Autorenkollektiv, Verlag von Th. Schröter, 1903-1905

Schlagworte auf dieser Seite: Das Toilettenzimmer

Kochschule und Ratgeber für Familie & Haus

Erscheint wöchentlich. Abonnement jährlich Fr. 2.50; als Beilage zum "Schweiz. Familien-Wochenblatt" gratis. Inserate die kleine Zeile 25 Cts.

Verlag von Th. Schröter, Obere Zäune 12, Zürich.
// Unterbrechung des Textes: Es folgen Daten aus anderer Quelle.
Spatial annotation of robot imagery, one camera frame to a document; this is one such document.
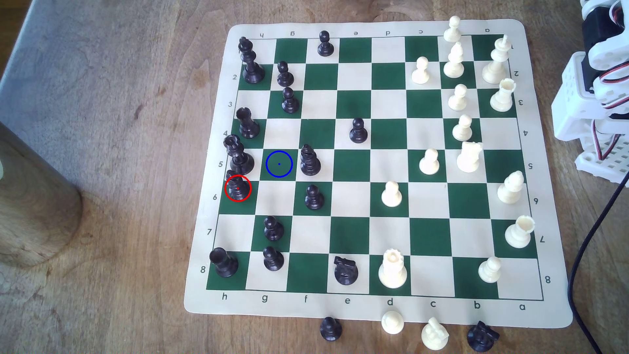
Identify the white pawn chess piece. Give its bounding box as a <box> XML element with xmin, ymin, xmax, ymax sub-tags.
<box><xmin>448</xmin><ymin>84</ymin><xmax>468</xmax><ymax>111</ymax></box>
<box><xmin>452</xmin><ymin>114</ymin><xmax>473</xmax><ymax>142</ymax></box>
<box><xmin>443</xmin><ymin>16</ymin><xmax>463</xmax><ymax>43</ymax></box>
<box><xmin>381</xmin><ymin>310</ymin><xmax>405</xmax><ymax>335</ymax></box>
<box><xmin>478</xmin><ymin>256</ymin><xmax>503</xmax><ymax>284</ymax></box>
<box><xmin>411</xmin><ymin>56</ymin><xmax>430</xmax><ymax>85</ymax></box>
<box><xmin>419</xmin><ymin>148</ymin><xmax>441</xmax><ymax>176</ymax></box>
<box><xmin>381</xmin><ymin>181</ymin><xmax>403</xmax><ymax>207</ymax></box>

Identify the white knight chess piece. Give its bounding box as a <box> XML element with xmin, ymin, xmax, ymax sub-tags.
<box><xmin>456</xmin><ymin>141</ymin><xmax>484</xmax><ymax>173</ymax></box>
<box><xmin>421</xmin><ymin>317</ymin><xmax>450</xmax><ymax>351</ymax></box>

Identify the round wooden block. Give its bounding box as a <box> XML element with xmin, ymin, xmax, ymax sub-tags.
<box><xmin>0</xmin><ymin>123</ymin><xmax>83</xmax><ymax>268</ymax></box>

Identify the black cable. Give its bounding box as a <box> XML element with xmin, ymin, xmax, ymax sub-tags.
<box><xmin>567</xmin><ymin>171</ymin><xmax>629</xmax><ymax>354</ymax></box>

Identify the green and cream chess mat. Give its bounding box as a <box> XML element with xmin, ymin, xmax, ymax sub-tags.
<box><xmin>184</xmin><ymin>19</ymin><xmax>574</xmax><ymax>329</ymax></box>

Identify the white king chess piece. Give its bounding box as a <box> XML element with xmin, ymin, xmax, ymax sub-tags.
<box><xmin>482</xmin><ymin>34</ymin><xmax>512</xmax><ymax>85</ymax></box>

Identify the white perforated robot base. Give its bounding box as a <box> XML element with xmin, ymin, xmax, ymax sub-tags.
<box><xmin>574</xmin><ymin>130</ymin><xmax>629</xmax><ymax>186</ymax></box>

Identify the white bishop chess piece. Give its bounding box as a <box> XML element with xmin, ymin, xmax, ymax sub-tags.
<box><xmin>443</xmin><ymin>41</ymin><xmax>466</xmax><ymax>79</ymax></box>
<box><xmin>497</xmin><ymin>170</ymin><xmax>525</xmax><ymax>205</ymax></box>

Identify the white queen chess piece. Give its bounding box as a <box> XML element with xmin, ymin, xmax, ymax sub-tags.
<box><xmin>378</xmin><ymin>248</ymin><xmax>409</xmax><ymax>289</ymax></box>

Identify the black pawn chess piece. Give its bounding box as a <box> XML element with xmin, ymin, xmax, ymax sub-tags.
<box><xmin>276</xmin><ymin>61</ymin><xmax>295</xmax><ymax>88</ymax></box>
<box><xmin>305</xmin><ymin>184</ymin><xmax>325</xmax><ymax>210</ymax></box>
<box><xmin>317</xmin><ymin>30</ymin><xmax>335</xmax><ymax>57</ymax></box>
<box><xmin>281</xmin><ymin>87</ymin><xmax>300</xmax><ymax>114</ymax></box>
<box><xmin>320</xmin><ymin>317</ymin><xmax>343</xmax><ymax>342</ymax></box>
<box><xmin>263</xmin><ymin>246</ymin><xmax>285</xmax><ymax>272</ymax></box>
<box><xmin>349</xmin><ymin>117</ymin><xmax>369</xmax><ymax>144</ymax></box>
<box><xmin>263</xmin><ymin>216</ymin><xmax>285</xmax><ymax>242</ymax></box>

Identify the black rook chess piece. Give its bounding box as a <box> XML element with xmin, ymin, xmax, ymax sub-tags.
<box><xmin>235</xmin><ymin>107</ymin><xmax>261</xmax><ymax>139</ymax></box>
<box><xmin>209</xmin><ymin>247</ymin><xmax>239</xmax><ymax>278</ymax></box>

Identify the black queen chess piece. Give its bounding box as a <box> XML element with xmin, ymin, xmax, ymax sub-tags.
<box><xmin>223</xmin><ymin>135</ymin><xmax>255</xmax><ymax>175</ymax></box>

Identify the black bishop chess piece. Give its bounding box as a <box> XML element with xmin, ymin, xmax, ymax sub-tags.
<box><xmin>300</xmin><ymin>144</ymin><xmax>322</xmax><ymax>177</ymax></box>
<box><xmin>225</xmin><ymin>169</ymin><xmax>251</xmax><ymax>201</ymax></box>

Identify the black king chess piece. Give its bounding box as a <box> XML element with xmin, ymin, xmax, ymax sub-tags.
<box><xmin>238</xmin><ymin>36</ymin><xmax>266</xmax><ymax>84</ymax></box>

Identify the black knight chess piece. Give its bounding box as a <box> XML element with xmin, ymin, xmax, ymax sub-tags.
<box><xmin>466</xmin><ymin>321</ymin><xmax>501</xmax><ymax>353</ymax></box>
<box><xmin>334</xmin><ymin>256</ymin><xmax>359</xmax><ymax>286</ymax></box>

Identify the white rook chess piece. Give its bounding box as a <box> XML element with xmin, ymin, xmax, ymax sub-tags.
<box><xmin>489</xmin><ymin>78</ymin><xmax>517</xmax><ymax>113</ymax></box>
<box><xmin>505</xmin><ymin>215</ymin><xmax>536</xmax><ymax>249</ymax></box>

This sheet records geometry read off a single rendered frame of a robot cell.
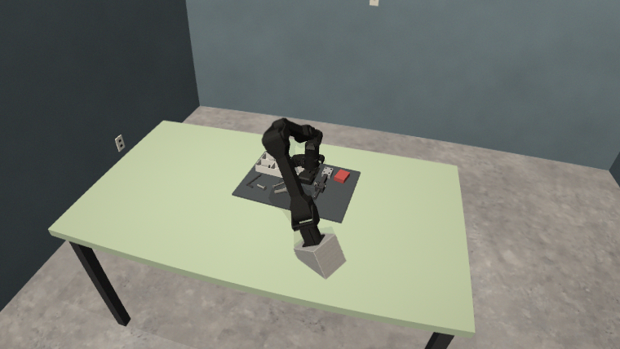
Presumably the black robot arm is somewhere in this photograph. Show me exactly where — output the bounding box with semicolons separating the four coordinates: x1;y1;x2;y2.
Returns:
262;118;325;247

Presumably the white block with screws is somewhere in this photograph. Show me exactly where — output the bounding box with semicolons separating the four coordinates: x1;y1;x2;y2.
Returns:
321;167;334;179

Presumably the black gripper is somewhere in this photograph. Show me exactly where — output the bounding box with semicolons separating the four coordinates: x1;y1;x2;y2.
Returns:
298;154;325;185

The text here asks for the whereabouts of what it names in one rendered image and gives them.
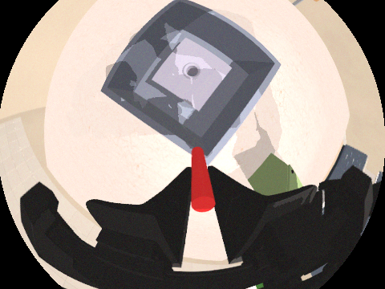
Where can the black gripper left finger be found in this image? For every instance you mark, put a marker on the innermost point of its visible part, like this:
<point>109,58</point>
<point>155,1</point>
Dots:
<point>163,218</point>

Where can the red peg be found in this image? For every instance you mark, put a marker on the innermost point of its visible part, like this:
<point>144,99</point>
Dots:
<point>202,199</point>

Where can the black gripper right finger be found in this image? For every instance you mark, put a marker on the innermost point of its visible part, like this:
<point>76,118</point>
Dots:
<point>242,212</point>

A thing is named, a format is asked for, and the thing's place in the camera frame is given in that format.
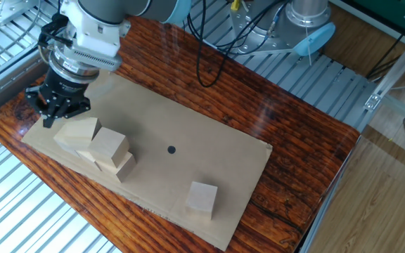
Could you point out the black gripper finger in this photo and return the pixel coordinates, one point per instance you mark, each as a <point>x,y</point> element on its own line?
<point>42,105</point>
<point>72,108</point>

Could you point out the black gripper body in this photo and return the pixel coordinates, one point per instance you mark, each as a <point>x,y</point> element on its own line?
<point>63,88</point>

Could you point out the light wooden cube block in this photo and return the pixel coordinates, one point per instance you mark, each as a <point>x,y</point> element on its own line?
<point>201,198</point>
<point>88,158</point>
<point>76,133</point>
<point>107,144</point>
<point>125,168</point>

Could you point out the grey blue UR5 robot arm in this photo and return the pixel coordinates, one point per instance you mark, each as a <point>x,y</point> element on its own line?
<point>125,7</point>

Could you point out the silver perforated mounting plate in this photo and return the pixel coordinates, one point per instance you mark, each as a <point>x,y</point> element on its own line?
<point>9,10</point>

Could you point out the black round dot sticker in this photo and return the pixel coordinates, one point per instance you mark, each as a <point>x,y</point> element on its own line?
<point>171,149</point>

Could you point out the brown cardboard sheet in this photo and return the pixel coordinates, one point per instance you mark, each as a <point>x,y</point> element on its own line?
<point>188,123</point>

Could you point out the white zip tie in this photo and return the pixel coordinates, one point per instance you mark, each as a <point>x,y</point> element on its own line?
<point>308,49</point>

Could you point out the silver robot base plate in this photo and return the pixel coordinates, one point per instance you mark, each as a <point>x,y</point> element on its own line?
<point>255,44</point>

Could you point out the aluminium frame post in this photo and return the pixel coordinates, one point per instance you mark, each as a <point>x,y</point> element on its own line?
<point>399,66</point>

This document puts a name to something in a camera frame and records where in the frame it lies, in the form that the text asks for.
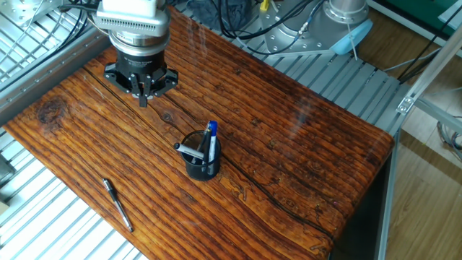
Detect aluminium frame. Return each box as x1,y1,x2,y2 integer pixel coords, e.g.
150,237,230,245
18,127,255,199
0,0,462,260

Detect black mesh pen holder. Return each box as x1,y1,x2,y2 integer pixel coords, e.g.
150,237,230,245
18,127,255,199
179,129,222,182

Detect grey cable bundle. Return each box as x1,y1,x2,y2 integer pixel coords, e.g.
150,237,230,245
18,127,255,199
435,121,462,162

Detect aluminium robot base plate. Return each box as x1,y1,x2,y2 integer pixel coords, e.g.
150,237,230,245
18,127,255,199
260,0,349,56

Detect perforated aluminium plate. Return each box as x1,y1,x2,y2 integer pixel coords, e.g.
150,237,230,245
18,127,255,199
0,0,63,28

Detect black pen with silver tip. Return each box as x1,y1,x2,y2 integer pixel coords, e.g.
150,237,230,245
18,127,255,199
190,124,213,165

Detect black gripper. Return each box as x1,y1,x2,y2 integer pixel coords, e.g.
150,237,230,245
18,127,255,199
103,49,180,108

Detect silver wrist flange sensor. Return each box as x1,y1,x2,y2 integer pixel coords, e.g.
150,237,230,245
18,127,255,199
108,32,170,58

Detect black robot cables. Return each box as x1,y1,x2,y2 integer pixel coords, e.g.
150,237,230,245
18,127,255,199
59,0,326,55

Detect wood grain table board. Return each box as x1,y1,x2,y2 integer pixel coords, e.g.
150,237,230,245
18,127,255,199
3,6,396,260

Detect grey marker with black cap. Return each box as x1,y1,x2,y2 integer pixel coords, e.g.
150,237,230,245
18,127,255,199
173,142,205,160

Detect silver black ballpoint pen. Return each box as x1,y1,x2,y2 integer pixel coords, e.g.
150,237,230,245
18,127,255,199
102,178,135,233

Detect white pen with blue cap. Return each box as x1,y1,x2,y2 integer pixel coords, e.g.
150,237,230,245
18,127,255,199
206,120,219,176
1903. 25. Juli. Inhalt: Das Toilettenzimmer. - Die Zukunft der Mode farbiger Schuhe. - Das Bügeln der Manschetten. - Eingesandt. - Etwas über das Schwimmen. - Kleine Rundschau. - Gesundheitspflege. - Hausmittel und Rezepte. - Einmachkunst. - Für die Küche. - Kochrezepte. - Briefwechsel der Abonnenten unter sich. - Inserate.

Das Toilettenzimmer.

Von Dr. Hertz.

Es ist ein Kapitel der Poesie, das wir aufschlagen, wenn wir die Vorhänge jenes Raumes lüften, das die Frau ihr Toilettenzimmer nennt, einer Poesie, hier bewußt, mit dem ganzen Zauber eines siegessichern Raffinements, dort unbewußt getrieben, wie etwa in den "Précieuses ridicules" von Molière, wo die junge Frau Prosa spricht, ohne es zu wissen. Denn es kann die Frau an dem Räderwerk häuslicher Pflichten und dem Einerlei des Tages sehr langweilig, sehr poesielos erscheinen können - man gehe ihr nach in ihr Toilettenzimmer und man wird die Poesie finden. Denn nicht in dem grübelnden Kultus, der darauf sinnt, das Toilettenzimmer zu einem sinnlich schönen Altar zu gestalten, darauf man dem goldenen Götzen der Schönheit opfere, nicht in dem üppigen Raffinement seiner Phantasie, dem verführerischen Spiel mit Lichteffekten, tausend Künsten und Geheimnissen, wie es das Toilettenzimmer der eleganten Modedame darbietet, liegt jene Poesie, die ich meine, seine echte Poesie liegt einzig in der Bestimmung, der es unabhängig von jeder Ausstattung dient, den Zweck der Frau zu unterstützen, - zu gefallen! -

Zu diesem Zweck vereinigt es sie alle, und seine Ausstattung ist nur Beiwerk, das von den äußeren Verhältnissen und den mit ihnen zusammenhängenden Bedürfnissen und Ansprüchen bestimmt wird. Es ist ein Irrtum, anzunehmen, daß es unter allen Umständen jener sinnlichen Einwirkung bestimmter Lichteffekte einer gewissen Ueppigkeit des Komforts, jenes unsagbaren Mystizismus der Atmosphäre und all jener wichtigen Toasts bedarf, die der gefällige Schutzgeist der Frau, die Koketterie, in Büchsen und Schachteln, Fläschchen und Flacons, Duft und Farbe, auf ihren Toilettentisch legt, um das Toilettenztmmer zu einem Kapitel der Poesie im Leben der Frau zu gestalten; - auch ohne aus dem parfümierten Schleifengewirr hervorzulugen, können Grazien und Amoretten da ihr Heim aufschlagen. Es bleibt für Alle dasselbe und ist nur wenigen kein Gedicht.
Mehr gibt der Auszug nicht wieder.